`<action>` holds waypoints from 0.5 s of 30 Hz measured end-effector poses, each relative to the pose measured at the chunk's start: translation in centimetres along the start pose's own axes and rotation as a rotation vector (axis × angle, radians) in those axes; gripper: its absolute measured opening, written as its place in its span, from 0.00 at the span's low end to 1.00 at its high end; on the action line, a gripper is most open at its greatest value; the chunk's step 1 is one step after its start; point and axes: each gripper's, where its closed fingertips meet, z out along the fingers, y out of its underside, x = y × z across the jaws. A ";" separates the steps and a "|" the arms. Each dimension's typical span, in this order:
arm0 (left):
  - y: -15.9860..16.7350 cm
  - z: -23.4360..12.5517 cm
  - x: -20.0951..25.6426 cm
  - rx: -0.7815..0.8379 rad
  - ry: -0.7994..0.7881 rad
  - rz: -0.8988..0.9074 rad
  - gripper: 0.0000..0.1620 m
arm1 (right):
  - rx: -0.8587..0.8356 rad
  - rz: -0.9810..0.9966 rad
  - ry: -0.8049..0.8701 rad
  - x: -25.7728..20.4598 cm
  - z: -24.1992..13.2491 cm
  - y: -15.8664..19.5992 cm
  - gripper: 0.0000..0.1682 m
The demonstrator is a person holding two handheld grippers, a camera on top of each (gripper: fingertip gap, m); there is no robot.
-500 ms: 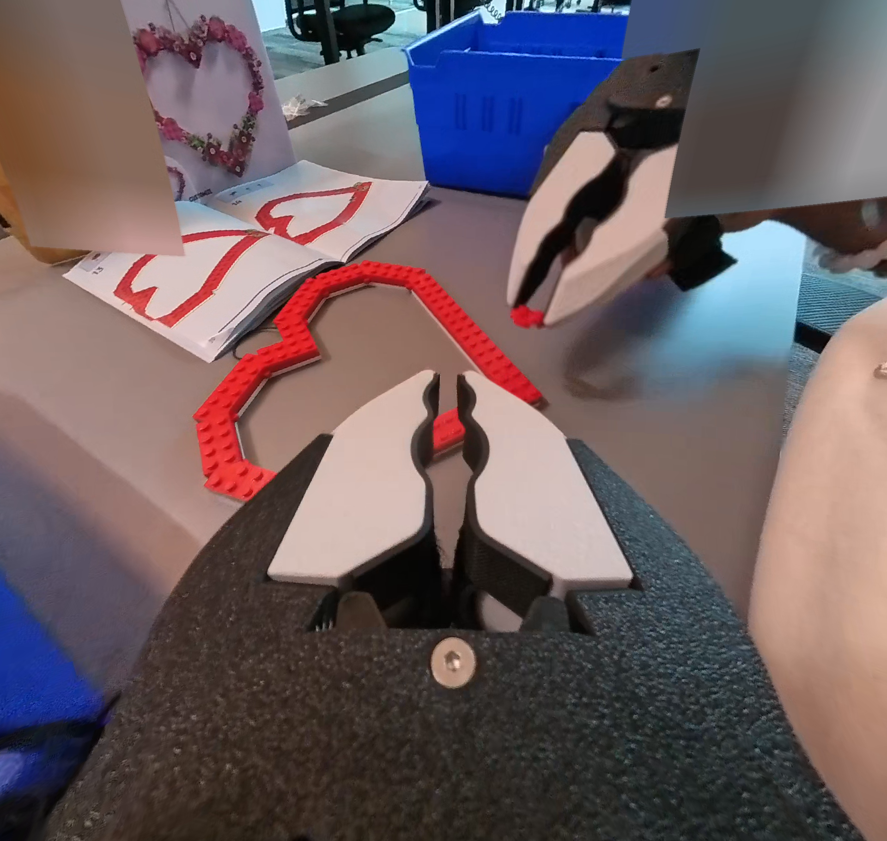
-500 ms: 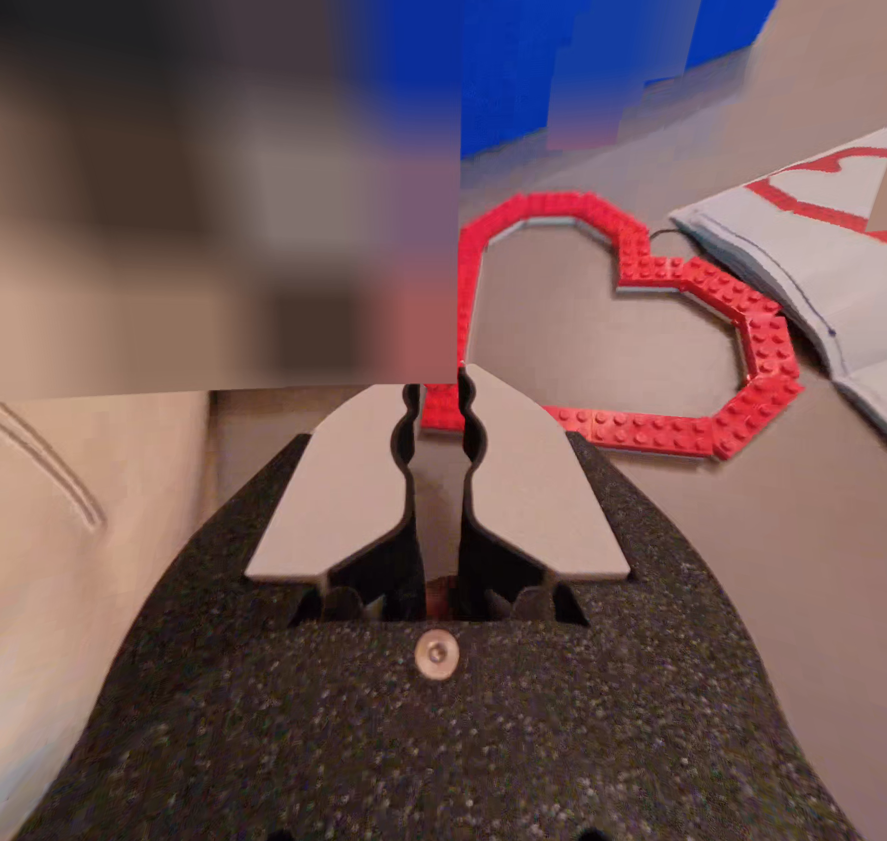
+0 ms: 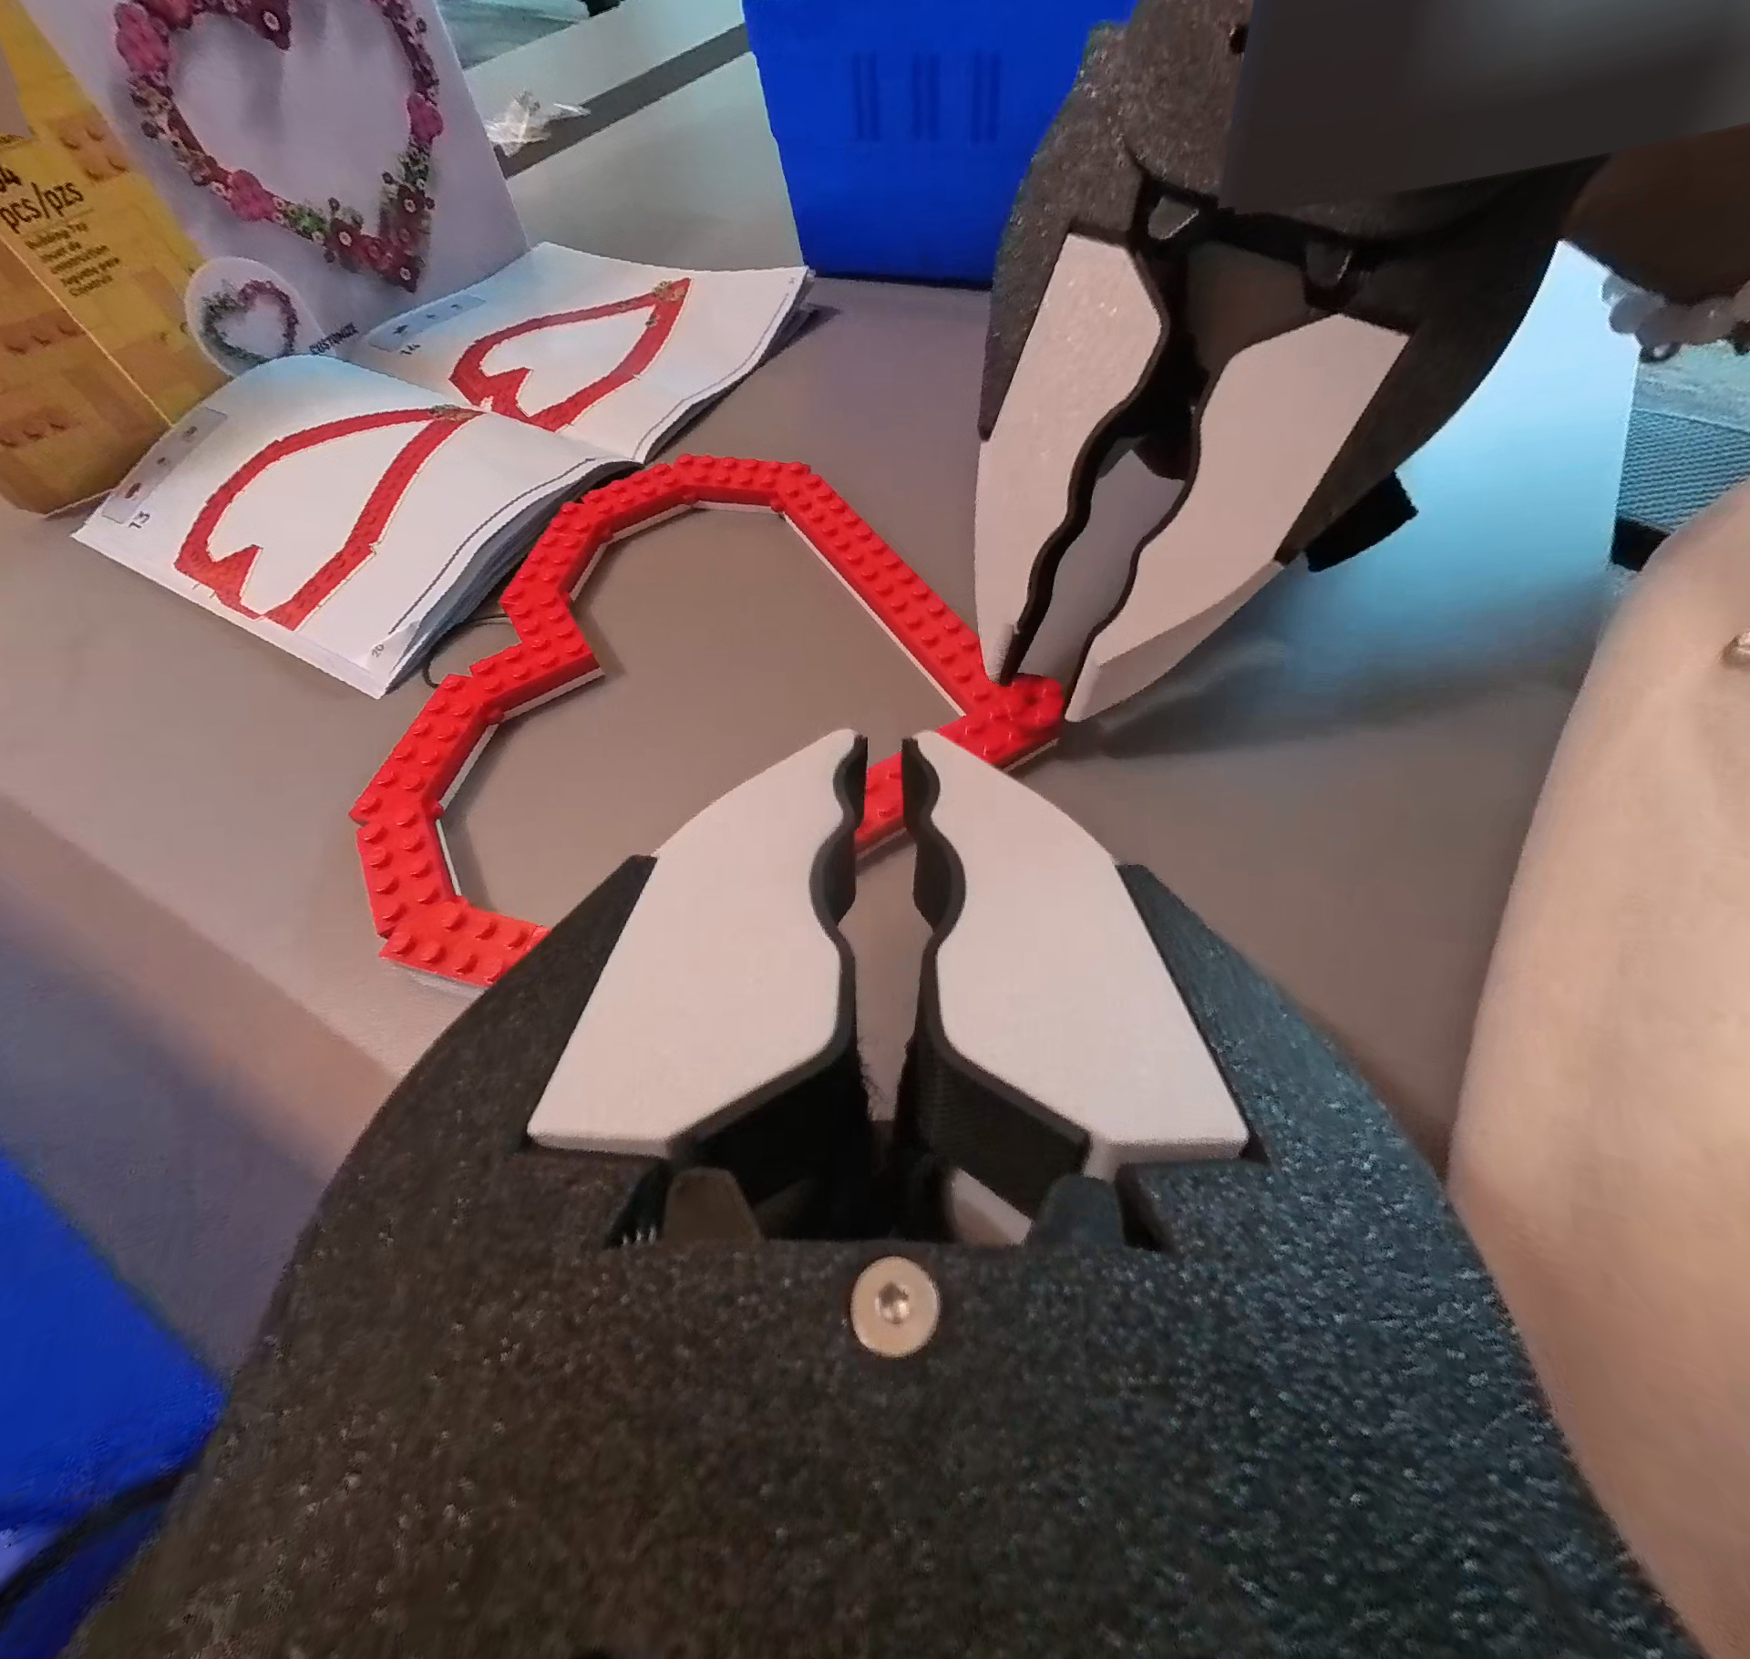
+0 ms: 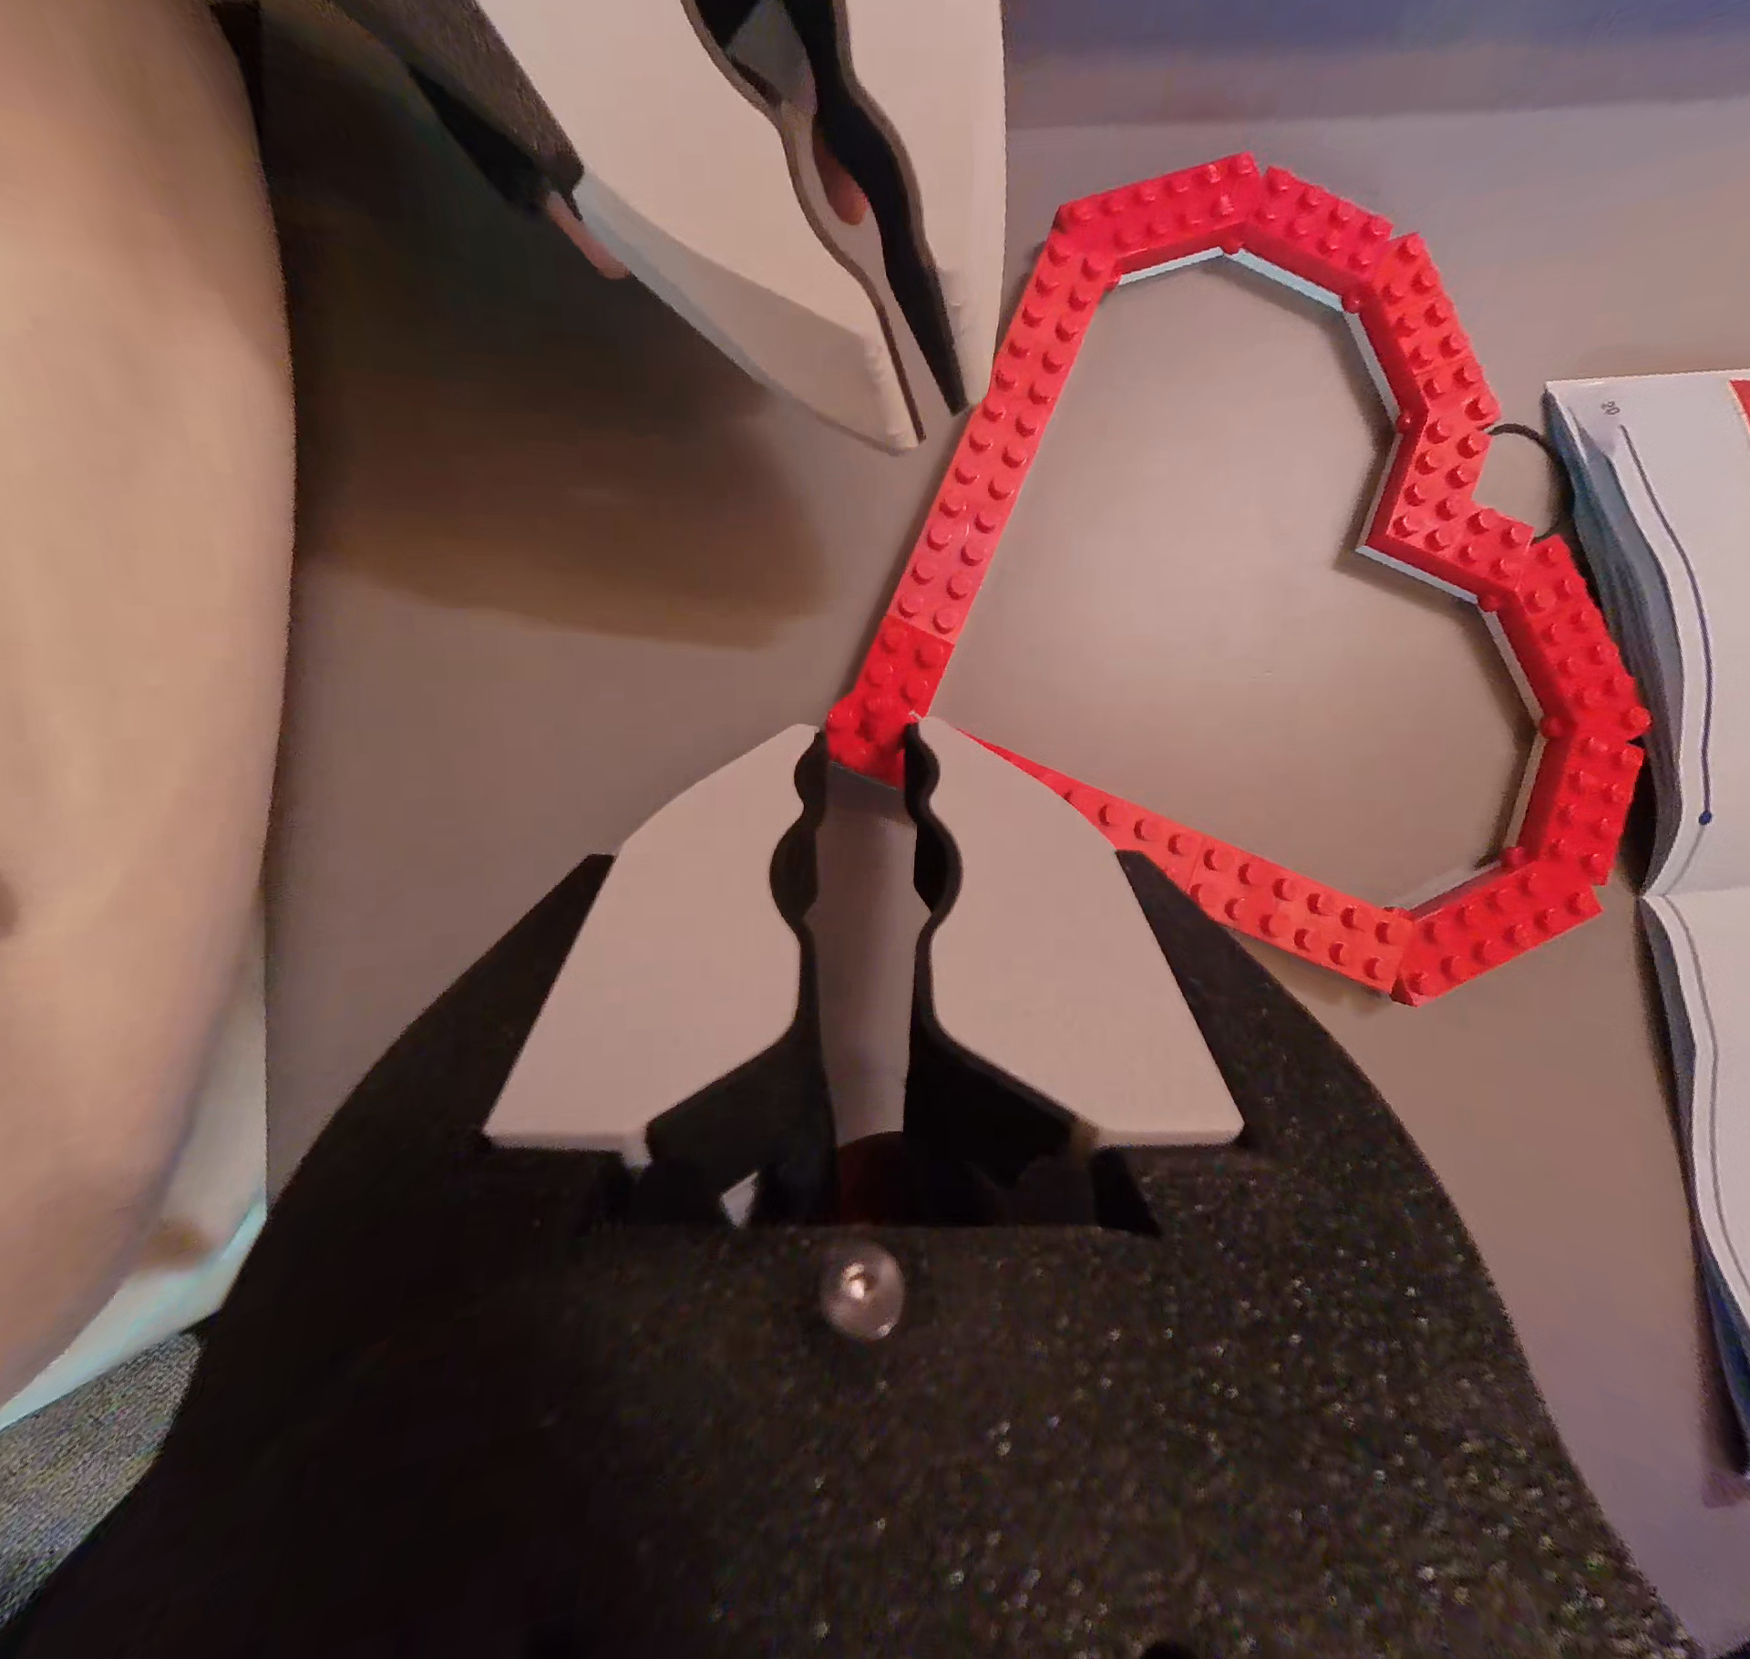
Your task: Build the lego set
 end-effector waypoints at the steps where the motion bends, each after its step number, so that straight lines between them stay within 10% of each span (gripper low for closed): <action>1: 0.0 0.0 0.0 -0.004 0.001 0.001 0.04 | -0.009 -0.003 -0.002 0.0 0.1 0.1 0.09; 15: 0.3 0.2 0.3 -0.022 0.025 0.000 0.04 | -0.107 -0.094 -0.093 0.0 0.3 0.2 0.09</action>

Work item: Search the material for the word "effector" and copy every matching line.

Exercise response:
`<action>` holds waypoints from 0.5 s of 30 Hz measured end-effector poses, each relative to the pose measured at the chunk's start: translation in centimetres along the start pose's own axes and rotation as a rotation vector (axis × angle, radians) in those axes; gripper: its absolute measured opening, written as its place in its span, from 0.00 at the span's low end to 1.00 at its high end; on the action line, a gripper is most open at its greatest value; the chunk's step 1 is one step after its start; point and axes: each gripper's, where its closed fingertips meet, z out along the fingers, y out of its underside, x = y × z across the jaws. A ";" separates the steps and a "|" the arms. Each dimension's typical span, in this order:
 end-effector waypoints at the steps where the motion bends, each after its step number, so that straight lines between them stay within 10% of each span (gripper low for closed): <action>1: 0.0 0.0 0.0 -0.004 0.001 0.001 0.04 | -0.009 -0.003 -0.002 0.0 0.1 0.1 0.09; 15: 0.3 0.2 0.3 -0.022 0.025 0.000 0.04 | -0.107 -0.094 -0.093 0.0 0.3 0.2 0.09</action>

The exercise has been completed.